YOUR INSTRUCTIONS ▸ Everything from the line containing "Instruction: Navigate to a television" through the line containing "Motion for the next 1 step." should be repeated exactly, and nothing else from the data.

RAW DATA ▸
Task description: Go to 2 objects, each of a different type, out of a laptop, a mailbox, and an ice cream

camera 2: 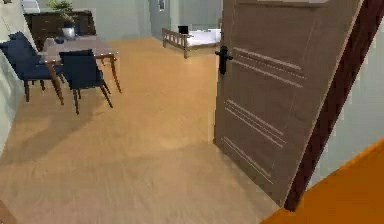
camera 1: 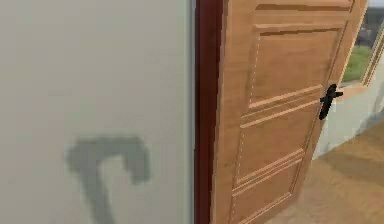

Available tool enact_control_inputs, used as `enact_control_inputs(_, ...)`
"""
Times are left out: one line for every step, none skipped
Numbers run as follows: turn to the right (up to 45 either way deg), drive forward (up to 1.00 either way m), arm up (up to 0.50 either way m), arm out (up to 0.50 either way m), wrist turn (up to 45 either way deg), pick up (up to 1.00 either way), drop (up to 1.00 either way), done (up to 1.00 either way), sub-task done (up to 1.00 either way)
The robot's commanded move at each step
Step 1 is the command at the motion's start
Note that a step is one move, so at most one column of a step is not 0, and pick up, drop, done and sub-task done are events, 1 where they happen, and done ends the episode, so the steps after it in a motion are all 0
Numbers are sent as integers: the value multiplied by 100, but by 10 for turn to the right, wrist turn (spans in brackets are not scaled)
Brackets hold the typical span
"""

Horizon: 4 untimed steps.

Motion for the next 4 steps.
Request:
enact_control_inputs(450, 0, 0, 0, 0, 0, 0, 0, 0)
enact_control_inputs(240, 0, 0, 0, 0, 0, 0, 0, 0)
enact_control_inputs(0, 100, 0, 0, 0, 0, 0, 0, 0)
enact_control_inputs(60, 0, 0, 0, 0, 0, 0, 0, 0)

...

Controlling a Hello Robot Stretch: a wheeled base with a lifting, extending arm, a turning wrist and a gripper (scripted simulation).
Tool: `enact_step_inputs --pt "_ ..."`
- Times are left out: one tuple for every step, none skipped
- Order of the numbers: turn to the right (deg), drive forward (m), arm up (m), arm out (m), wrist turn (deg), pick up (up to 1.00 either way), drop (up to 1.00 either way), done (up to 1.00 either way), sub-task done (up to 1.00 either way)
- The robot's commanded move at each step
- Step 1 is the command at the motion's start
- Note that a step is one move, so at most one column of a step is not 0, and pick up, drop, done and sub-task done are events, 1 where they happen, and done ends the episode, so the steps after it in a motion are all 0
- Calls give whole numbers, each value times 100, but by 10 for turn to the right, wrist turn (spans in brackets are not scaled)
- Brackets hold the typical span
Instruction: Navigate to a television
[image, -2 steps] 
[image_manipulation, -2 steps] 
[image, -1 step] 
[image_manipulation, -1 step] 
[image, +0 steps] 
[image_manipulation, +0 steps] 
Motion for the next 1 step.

SOLUTION FOR THIS EXERCISE ▸
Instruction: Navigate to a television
[image, -2 steps] 
[image_manipulation, -2 steps] 
[image, -1 step] 
[image_manipulation, -1 step] 
[image, +0 steps] 
[image_manipulation, +0 steps] 
Motion for the next 1 step.

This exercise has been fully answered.